### What is being asked
State how many lines in the entries below include the string "plastic", and give nothing beyond that number.

### Stored entries
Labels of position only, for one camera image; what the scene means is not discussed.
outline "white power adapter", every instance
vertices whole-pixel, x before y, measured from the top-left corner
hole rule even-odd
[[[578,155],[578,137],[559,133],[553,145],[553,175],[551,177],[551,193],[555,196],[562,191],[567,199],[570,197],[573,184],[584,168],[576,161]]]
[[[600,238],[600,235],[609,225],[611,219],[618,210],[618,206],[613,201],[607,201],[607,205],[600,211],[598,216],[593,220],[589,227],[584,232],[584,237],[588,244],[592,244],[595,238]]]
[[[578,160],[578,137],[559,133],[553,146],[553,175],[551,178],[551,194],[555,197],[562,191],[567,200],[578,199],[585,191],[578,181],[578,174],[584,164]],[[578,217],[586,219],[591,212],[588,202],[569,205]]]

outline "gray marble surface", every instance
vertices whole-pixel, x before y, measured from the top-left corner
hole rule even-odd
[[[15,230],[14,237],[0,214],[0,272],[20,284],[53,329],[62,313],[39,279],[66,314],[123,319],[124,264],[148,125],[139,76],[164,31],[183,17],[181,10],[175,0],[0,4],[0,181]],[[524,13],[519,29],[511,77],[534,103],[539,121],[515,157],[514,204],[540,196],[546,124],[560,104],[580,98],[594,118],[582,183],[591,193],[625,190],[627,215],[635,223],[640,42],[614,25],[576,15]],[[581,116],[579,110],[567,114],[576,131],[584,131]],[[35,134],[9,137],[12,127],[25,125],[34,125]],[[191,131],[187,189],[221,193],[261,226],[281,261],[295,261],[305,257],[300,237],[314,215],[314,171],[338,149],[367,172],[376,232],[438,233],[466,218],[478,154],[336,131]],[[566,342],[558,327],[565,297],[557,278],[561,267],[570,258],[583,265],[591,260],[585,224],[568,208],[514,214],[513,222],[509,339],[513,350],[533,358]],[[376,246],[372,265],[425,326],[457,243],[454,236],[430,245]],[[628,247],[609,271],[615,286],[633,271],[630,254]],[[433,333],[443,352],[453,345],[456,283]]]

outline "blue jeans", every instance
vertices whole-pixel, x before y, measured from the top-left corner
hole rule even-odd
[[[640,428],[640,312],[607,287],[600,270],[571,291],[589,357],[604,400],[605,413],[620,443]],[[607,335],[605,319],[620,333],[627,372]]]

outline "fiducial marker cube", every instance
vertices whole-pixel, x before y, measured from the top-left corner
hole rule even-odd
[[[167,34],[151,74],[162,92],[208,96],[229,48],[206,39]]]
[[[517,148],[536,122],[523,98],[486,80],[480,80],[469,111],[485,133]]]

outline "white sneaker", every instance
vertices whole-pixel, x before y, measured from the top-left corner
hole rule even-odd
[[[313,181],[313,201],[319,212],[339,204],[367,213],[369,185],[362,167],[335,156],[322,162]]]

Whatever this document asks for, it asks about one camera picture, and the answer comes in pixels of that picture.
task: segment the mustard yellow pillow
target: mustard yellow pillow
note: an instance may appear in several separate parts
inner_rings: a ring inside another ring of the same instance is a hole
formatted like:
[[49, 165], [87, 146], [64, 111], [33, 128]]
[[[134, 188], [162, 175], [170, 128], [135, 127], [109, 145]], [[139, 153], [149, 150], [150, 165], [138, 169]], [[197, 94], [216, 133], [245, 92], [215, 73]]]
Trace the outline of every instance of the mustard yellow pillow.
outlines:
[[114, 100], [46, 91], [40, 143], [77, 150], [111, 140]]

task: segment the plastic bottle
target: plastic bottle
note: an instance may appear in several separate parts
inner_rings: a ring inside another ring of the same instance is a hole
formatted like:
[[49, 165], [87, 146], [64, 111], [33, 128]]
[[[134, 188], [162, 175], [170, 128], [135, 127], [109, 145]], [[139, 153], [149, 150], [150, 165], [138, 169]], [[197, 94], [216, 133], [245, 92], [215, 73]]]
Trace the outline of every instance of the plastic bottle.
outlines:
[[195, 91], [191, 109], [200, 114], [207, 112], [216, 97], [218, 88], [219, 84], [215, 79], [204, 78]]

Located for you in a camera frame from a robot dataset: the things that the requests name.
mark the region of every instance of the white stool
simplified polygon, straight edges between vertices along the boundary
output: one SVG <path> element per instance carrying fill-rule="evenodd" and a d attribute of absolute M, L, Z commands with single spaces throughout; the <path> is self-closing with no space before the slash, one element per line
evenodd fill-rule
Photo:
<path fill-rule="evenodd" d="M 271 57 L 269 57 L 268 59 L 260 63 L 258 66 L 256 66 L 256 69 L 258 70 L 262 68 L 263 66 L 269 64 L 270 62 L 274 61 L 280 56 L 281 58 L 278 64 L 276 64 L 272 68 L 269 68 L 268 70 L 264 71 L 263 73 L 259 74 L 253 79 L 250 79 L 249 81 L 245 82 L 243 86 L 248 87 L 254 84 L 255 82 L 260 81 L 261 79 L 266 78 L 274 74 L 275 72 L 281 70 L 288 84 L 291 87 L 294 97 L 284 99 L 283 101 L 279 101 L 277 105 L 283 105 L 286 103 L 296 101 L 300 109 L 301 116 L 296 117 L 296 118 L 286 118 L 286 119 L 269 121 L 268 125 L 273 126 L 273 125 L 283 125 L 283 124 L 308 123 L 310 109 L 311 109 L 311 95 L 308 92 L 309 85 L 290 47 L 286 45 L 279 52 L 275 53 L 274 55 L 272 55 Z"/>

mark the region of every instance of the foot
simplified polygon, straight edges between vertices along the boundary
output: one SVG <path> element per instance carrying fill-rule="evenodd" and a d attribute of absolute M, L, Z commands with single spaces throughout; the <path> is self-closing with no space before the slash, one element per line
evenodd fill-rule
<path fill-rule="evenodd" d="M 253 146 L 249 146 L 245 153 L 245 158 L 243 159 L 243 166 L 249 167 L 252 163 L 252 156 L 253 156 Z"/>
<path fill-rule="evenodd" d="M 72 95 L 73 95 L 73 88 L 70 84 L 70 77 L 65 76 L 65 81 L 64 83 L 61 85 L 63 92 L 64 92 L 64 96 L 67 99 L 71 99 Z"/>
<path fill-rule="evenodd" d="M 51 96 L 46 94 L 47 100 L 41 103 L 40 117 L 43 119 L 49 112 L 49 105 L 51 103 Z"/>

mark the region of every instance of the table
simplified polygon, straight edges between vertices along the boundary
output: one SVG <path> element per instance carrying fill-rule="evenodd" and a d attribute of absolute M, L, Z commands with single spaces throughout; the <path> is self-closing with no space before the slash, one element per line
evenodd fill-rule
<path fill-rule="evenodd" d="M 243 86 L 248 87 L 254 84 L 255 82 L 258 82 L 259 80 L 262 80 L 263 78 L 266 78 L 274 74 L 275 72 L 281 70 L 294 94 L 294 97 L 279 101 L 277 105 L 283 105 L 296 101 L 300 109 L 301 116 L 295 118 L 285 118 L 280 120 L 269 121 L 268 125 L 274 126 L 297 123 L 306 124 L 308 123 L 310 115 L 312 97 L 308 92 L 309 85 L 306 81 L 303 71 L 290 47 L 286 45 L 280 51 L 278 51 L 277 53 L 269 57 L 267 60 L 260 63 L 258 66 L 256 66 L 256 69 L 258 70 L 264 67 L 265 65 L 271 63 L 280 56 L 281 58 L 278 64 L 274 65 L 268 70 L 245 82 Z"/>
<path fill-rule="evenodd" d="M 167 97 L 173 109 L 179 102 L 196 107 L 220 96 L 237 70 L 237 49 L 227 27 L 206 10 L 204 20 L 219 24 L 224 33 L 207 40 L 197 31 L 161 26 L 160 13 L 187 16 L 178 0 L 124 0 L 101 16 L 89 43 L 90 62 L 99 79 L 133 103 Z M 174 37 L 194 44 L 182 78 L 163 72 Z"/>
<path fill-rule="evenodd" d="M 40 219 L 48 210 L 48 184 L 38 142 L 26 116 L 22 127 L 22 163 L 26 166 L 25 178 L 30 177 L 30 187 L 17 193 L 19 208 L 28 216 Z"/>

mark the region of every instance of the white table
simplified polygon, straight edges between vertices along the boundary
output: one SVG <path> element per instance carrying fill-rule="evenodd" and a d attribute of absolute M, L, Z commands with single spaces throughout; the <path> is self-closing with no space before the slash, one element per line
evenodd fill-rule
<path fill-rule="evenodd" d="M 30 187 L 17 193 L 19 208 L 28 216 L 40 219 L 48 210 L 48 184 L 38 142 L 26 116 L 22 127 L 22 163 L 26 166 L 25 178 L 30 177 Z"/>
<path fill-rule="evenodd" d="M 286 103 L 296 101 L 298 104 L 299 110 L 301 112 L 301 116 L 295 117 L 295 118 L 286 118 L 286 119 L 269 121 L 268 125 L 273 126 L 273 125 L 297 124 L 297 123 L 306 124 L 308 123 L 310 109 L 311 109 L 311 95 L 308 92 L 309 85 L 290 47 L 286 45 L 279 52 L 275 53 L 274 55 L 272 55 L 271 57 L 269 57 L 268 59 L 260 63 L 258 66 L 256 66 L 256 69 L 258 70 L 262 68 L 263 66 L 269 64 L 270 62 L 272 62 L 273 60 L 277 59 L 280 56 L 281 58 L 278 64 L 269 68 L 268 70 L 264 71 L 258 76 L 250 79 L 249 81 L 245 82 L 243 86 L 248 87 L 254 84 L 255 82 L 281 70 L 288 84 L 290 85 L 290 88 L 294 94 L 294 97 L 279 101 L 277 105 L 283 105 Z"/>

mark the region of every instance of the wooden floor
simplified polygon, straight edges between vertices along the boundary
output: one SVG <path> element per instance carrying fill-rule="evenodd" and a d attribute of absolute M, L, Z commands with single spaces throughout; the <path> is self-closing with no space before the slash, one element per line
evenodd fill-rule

### Reply to the task
3